Instructions for the task - Give again exactly, and only, the lines between the line holding "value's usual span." and the end of the listing, both boundary lines included.

═══ Information provided ═══

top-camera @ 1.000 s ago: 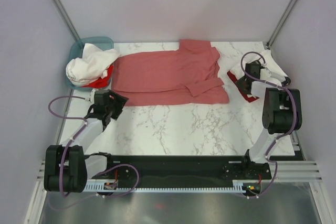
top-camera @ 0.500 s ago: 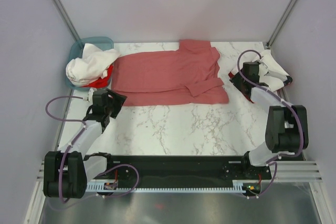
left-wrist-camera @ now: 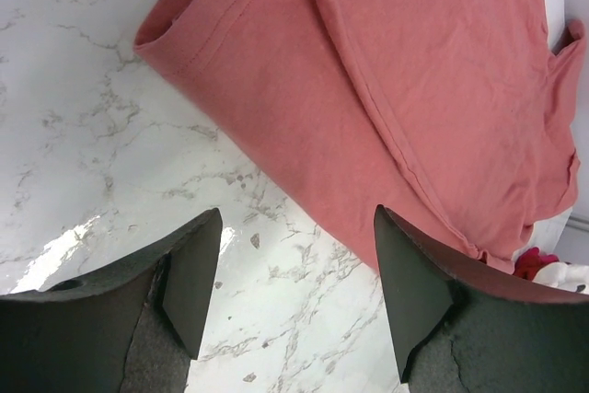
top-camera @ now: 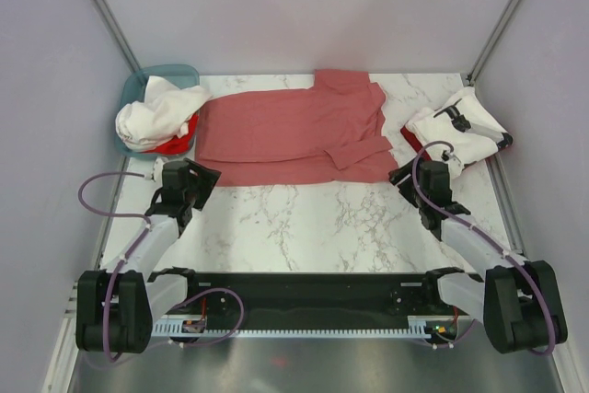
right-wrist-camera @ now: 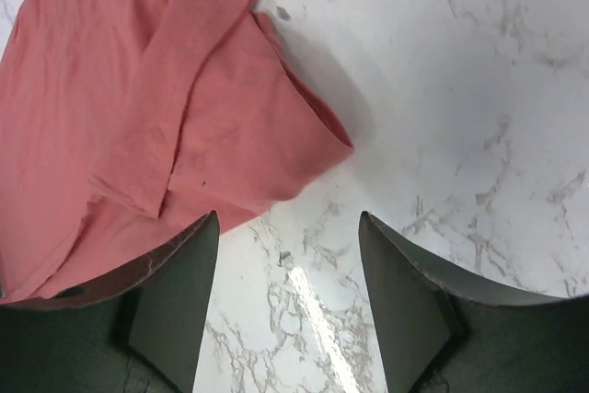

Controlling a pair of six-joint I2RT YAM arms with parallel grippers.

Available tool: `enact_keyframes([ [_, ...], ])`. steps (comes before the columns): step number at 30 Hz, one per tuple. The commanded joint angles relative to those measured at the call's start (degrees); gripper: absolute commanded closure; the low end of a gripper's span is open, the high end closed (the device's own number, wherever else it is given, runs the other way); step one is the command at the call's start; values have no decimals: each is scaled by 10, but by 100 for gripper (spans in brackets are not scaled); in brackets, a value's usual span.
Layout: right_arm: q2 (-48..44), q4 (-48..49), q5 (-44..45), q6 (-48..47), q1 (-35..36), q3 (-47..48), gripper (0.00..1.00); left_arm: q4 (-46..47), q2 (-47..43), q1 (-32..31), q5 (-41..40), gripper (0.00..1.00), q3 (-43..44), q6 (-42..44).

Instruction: Fold and stack the t-shirts

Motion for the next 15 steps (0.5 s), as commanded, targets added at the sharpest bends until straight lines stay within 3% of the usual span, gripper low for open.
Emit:
enact_keyframes([
  [1,2,119,-6,44,-2,-49,30,11,-6,-1,-25,26,-6,-16],
  [4,62,155,-38,49,-2,-45,34,11,1,-1,-25,26,-7,-19],
  [8,130,287,-100,90,-1,-76,37,11,9,-1,-27,26,-4,-19],
  [15,170,290,-82,91,-2,-60,39,10,21,-1,-42,26,-7,-27],
])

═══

Expected answer -
Available tool: `enact_keyframes([ [_, ...], ])`. steps (comes before the columns): step number at 30 Hz, one per tuple. The commanded joint angles relative to those measured at the call's start (degrees); gripper: absolute commanded closure; the low end of a gripper's span is open, the high end closed (the device's own number, wherever else it is given, runs the other way); step one is the command at the call's start; values have no decimals: each is scaled by 10, but by 100 for gripper (spans in brackets are not scaled); in brackets, a value's usual span.
Layout: right_arm: q2 (-48..44), q4 (-48..49), q5 (-44..45), q6 (-48..47), q1 (-35..36), q3 (-47..48), gripper (0.00..1.00); left_arm: q4 (-46..47), q2 (-47..43), q1 (-32..31), q5 (-41..40), gripper (0.00..1.00), q3 (-43..44), q6 (-42..44).

Instruction: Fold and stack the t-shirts

Motion for the next 15 steps (0.5 s), as commanded, targets added at the sharpest bends until straight lines stay within 3% of the usual span, gripper low for open.
Emit:
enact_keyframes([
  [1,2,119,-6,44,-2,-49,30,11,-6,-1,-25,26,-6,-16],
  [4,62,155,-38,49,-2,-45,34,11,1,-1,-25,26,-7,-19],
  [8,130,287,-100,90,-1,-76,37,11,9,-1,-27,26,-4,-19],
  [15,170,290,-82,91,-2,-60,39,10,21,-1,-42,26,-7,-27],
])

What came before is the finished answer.